Es gibt jedoch in keinem Organismus ein Enzym, das in der Lage ist, DNA in 3'- bis 5'-Richtung zu polymerisieren, so dass beide neu replizierten DNA-Stränge nicht gleichzeitig in die gleiche Richtung wachsen können.
Das gleiche Enzym reproduziert jedoch beide Ketten gleichzeitig. Das einzelne Enzym repliziert einen Strang ("leitenden Strang") auf kontinuierliche Weise in der 5'- bis 3'-Richtung mit derselben allgemeinen Vorschubrichtung.
Replizieren Sie den anderen Strang ("verzögerter Strang") diskontinuierlich, während Sie die Nucleotide in kurzen Strahlen von 150 bis 250 Nucleotiden wieder in der 5'-3'-Richtung, aber gleichzeitig in Richtung des hinteren Endes der RNA polymerisieren Präzedenzfall Statt in Richtung des nicht replizierten Teils.
Da die DNA-Stränge antiparallel sind, arbeitet das Enzym DNA-Polymerase asymmetrisch. In der Hauptkette (vorwärts) wird DNA kontinuierlich synthetisiert. In dem verzögerten Filament wird die DNA in kurzen Fragmenten (1-5 Kilo Basen), den sogenannten Okazaki-Fragmenten, synthetisiert.
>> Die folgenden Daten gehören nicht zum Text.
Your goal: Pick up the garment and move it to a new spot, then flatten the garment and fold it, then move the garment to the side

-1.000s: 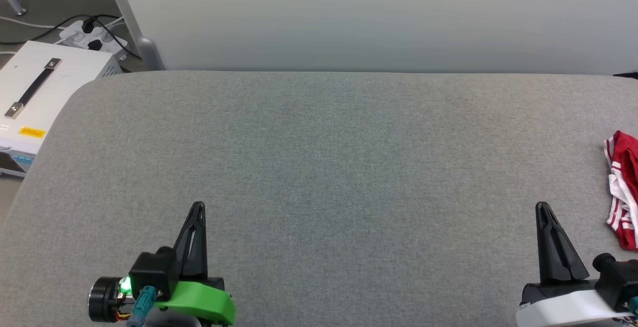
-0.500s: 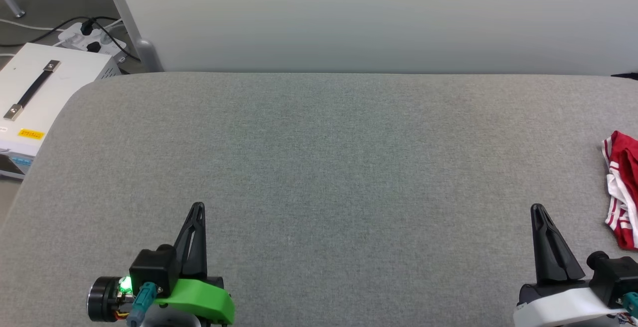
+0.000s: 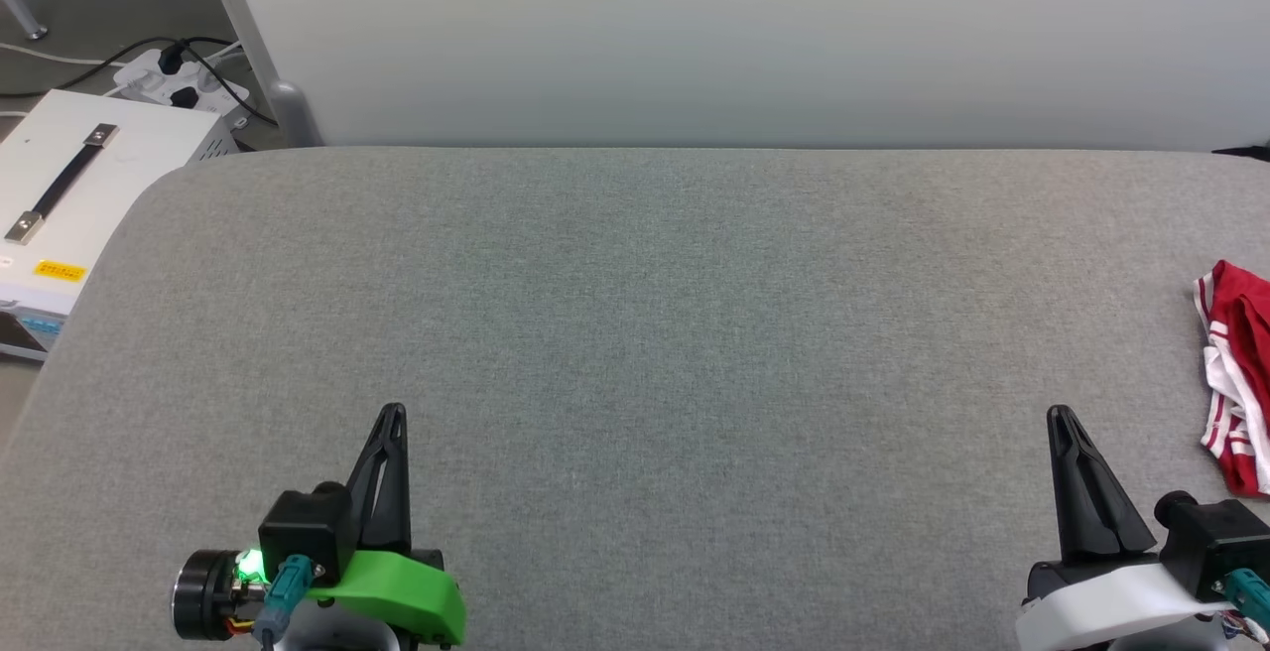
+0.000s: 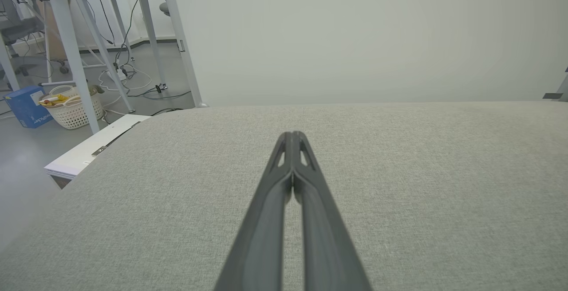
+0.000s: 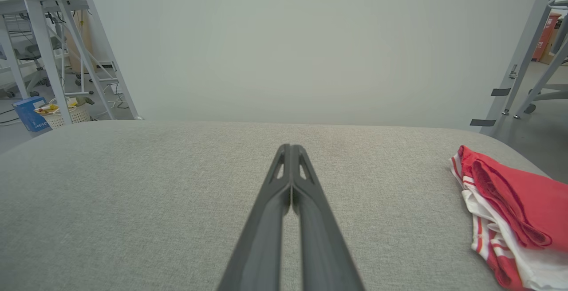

Für jede Replikationsgabel müssen mehrere Fragmente von Okazaki (bis zu 250) nacheinander synthetisiert werden. Um dies sicherzustellen, wirkt die Helikase auf die verzögerte Kette, um die dsDNA in einer 5'-3'-Richtung abzuwickeln.
Im Kerngenom von Säugetieren werden die meisten RNA-Primer schließlich im Rahmen des Replikationsprozesses entfernt, während der kleine Teil der RNA nach der Replikation des mitochondrialen Genoms ein integraler Bestandteil der geschlossenen zirkulären DNA-Struktur bleibt.